До угла прошагали молча. На углу девушка в белом халате, сидя за сатуратором с газировкой, читала какую-то бесконечно интересную книгу.

— Давай тяпнем? — предложил Нефедов и щедро заказал два с сиропом, девушка наполнила стаканы, не отрываясь от книжки и не глядя на покупателей, а Нефедов вытер губы и задумчиво обронил, когда пошли дальше: — Что тебе про меня сказал Павел Семенович?
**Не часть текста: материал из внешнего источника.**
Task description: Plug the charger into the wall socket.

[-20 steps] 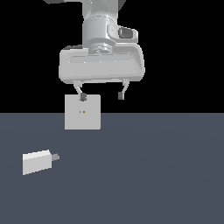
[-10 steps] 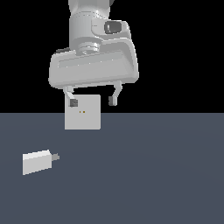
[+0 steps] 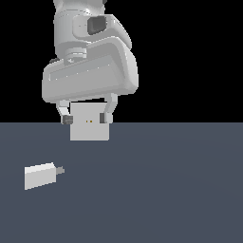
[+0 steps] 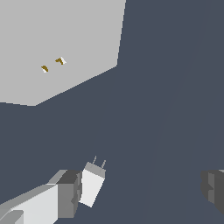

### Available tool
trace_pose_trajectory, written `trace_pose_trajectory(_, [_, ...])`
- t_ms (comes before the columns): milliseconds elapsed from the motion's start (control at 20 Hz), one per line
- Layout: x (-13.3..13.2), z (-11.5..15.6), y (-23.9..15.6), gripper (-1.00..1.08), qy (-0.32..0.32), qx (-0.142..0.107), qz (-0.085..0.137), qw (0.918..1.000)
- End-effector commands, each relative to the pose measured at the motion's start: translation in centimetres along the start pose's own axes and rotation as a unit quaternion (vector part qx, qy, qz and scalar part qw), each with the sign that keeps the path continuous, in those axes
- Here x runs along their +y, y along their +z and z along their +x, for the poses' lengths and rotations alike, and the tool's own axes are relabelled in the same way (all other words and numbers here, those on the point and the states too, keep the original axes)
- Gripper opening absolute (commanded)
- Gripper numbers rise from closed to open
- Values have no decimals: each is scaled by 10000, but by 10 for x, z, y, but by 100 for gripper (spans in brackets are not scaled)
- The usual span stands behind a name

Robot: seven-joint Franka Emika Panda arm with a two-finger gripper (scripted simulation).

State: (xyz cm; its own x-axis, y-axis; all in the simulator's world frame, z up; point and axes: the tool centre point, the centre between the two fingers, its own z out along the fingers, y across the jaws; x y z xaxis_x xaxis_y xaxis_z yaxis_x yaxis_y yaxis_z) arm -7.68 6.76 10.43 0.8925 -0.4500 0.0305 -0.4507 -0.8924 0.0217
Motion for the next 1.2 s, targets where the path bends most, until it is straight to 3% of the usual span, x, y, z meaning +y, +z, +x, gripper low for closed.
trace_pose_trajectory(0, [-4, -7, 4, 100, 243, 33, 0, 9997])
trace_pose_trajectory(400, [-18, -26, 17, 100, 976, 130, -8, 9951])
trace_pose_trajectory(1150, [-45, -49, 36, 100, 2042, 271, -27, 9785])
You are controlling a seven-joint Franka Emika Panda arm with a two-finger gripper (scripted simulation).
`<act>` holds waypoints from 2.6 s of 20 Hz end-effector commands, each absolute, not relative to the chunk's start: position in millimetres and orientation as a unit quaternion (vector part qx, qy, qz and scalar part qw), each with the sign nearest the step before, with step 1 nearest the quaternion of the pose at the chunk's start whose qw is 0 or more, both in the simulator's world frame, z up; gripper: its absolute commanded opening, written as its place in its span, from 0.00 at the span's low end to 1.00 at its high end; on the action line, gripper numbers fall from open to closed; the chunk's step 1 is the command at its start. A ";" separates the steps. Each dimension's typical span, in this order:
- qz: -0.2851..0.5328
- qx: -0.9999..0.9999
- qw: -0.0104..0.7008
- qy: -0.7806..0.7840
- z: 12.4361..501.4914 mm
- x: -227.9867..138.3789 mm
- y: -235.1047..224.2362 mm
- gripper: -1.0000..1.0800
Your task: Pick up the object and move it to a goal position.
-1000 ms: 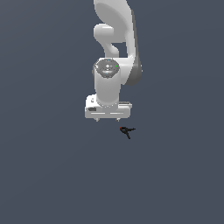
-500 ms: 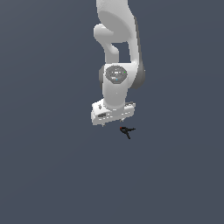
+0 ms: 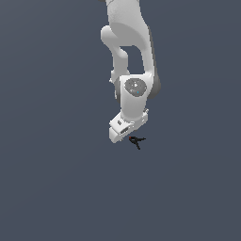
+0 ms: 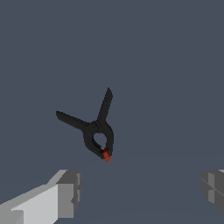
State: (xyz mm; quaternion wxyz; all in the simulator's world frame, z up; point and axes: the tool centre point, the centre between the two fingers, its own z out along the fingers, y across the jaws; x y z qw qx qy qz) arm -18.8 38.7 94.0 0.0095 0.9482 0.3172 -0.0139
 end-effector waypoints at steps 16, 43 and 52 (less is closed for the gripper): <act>-0.001 0.867 0.000 0.498 64.7 -25.9 82.4 0.96; 0.000 0.863 0.000 0.505 13.5 -26.6 84.0 0.00; 0.000 0.863 0.000 0.504 14.9 -25.9 84.0 0.00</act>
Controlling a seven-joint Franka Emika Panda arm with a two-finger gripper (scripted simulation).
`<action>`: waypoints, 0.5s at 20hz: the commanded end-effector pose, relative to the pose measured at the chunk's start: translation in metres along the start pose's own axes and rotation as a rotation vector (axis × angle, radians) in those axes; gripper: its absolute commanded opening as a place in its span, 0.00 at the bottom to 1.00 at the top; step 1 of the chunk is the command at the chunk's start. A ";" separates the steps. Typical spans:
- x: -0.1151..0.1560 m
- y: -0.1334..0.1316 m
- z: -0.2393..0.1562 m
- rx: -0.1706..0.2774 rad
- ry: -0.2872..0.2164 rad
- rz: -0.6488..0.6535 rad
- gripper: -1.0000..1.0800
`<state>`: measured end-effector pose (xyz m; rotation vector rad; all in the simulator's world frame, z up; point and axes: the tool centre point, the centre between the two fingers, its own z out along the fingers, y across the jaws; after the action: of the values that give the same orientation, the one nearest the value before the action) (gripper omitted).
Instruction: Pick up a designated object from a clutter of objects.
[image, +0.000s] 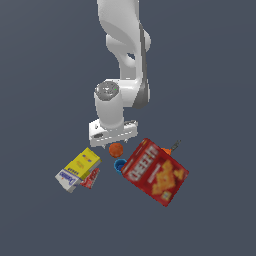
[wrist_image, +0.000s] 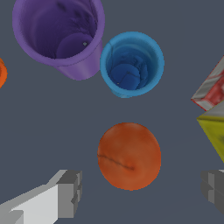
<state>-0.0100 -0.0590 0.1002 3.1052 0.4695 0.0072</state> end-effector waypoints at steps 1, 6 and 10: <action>0.000 0.000 0.002 -0.001 0.001 0.000 0.96; -0.001 0.000 0.019 0.000 -0.001 -0.001 0.96; -0.002 -0.001 0.040 0.001 -0.003 -0.003 0.96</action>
<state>-0.0120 -0.0588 0.0680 3.1052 0.4731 0.0035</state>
— Форменный ребенок. То ли впал в детство, то ли еще не выпал из него!

— Чепуха! А еще?

Они остановились у каменного двухэтажного дома, в котором, между прочим, и жил Нефедов с женой Верой, сыном Женькой и бабушкой Марьей Андреевной. Не во всем доме, конечно, а в одной из его квартир, собственно даже в одной из его комнат, на первом этаже. Дом был немолод, но еще крепок, отдавал чем-то купеческим, сундучным, выглядел на редкость неприветливо даже и летним днем, отодвинувшим сумерки.

— А еще, — закончил Охрименко, — такое сказал, Юра, что завтра хватай командировку и — на поезд. Не валяй дурака. То есть не мудри!

4

Каждый день его был нелегок, но по-своему радостен — бог знает отчего! — и он не замечал этой облупленной двери, на которой потрескалось множество слоев вишнево-коричневой первомайской краски, не чувствовал чертовски тугой пружины при входе в подъезд…

А сейчас взгляд его поймал наплывы краски, прятавшей старые лишаи, а рука поборолась с пружиной — другую, что ли, поставили, как же будет справляться с ней Женька? А может, она давно стоит, эта пружина, и Женька давно с ней справляется — как-никак восьмой год, в школу пошел.

Домашние заботы с годами не убывали, и ему, искренне довольному своей судьбой семейному человеку, за пределами завода вполне хватало этих самых забот. Восторгов и огорчений с сыном, как-то в один миг добежавшим до школьного порога. А беспокойства о самочувствии бабушки? Марья Андреевна была интеллигентной старушкой, пережившей не одну войну, но вносившей в этот дом, как ни странно, музыку. Каждую неделю — на девятом-то десятке! — она не ленилась ходить в фирменный магазин за новыми пластинками, подолгу надевая для этого модную шляпку перед зеркалом и забывая на столе деньги, безмолвно предлагаемые ей Верой или Нефедовым.